*** Input data Section Begins ***
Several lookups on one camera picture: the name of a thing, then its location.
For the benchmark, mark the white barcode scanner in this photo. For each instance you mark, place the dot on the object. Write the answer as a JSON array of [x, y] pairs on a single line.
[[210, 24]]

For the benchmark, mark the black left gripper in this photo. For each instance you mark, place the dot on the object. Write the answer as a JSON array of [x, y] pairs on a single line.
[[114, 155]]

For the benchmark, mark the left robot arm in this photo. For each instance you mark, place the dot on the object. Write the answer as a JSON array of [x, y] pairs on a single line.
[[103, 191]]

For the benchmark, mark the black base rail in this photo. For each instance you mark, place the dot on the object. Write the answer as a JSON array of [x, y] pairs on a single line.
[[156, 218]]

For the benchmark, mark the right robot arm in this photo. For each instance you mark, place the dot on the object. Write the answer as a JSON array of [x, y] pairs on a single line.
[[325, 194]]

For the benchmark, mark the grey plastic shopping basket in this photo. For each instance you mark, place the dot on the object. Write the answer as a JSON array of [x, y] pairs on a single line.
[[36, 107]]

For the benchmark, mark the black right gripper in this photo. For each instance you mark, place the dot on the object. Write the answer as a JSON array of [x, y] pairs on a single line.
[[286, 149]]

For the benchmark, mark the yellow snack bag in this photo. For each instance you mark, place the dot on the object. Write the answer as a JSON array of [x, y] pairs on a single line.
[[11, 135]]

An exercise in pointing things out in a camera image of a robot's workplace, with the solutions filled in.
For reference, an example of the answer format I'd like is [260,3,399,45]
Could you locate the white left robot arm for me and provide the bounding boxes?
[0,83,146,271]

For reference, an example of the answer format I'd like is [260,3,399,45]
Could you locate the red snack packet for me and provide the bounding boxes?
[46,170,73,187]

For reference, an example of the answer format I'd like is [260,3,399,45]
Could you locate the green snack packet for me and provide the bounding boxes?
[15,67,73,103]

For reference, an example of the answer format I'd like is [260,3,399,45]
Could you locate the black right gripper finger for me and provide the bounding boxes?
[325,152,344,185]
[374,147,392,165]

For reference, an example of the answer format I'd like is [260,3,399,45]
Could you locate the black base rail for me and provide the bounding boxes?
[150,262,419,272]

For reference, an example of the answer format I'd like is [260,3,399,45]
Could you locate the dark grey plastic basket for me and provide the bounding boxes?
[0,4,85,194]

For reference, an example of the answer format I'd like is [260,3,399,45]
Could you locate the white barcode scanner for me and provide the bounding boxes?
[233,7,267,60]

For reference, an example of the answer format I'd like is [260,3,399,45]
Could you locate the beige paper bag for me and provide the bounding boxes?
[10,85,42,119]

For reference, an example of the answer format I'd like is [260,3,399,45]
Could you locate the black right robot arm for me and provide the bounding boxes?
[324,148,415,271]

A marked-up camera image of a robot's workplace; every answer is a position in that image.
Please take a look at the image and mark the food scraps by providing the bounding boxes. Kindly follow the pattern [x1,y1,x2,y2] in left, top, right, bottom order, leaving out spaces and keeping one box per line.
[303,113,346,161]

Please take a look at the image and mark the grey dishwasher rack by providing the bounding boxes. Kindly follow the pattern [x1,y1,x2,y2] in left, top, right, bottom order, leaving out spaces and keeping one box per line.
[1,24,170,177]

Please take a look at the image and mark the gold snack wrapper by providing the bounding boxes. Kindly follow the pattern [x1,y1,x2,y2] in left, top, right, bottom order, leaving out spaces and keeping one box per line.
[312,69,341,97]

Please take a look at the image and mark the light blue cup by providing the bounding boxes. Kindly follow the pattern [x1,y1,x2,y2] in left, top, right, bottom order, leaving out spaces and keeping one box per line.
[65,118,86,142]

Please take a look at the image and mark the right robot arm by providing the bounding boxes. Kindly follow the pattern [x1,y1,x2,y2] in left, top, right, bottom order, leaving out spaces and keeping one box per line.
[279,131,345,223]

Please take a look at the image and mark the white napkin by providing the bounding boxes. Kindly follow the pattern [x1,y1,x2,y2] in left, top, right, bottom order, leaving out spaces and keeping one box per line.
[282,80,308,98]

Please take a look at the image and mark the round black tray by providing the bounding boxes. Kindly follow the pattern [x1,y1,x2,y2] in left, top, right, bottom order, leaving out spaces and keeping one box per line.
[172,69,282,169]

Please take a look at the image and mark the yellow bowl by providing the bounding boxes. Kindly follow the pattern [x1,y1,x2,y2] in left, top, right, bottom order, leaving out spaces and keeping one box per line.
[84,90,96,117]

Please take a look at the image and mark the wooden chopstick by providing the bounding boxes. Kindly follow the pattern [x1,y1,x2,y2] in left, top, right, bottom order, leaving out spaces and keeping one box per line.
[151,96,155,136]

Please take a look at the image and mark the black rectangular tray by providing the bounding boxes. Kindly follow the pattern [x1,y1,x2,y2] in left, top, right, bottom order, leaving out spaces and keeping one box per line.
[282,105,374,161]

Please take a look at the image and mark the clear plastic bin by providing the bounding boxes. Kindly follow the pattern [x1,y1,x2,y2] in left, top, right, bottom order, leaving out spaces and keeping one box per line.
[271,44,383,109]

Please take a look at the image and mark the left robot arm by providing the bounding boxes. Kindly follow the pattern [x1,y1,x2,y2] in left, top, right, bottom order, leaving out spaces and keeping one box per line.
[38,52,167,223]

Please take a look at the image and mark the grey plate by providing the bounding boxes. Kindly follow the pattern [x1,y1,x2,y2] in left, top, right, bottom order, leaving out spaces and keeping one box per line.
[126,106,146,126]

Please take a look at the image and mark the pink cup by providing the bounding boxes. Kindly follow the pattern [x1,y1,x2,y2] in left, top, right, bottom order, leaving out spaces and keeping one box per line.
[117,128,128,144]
*** Input data Section Ends ***
Nothing but the lines with "workplace" should be returned, copied from the entries above.

Answer for this exercise
An exercise in pointing things out in a camera image of a robot's workplace, with the solutions filled in.
A marked-up camera image of a robot's workplace; every answer is a position in that image.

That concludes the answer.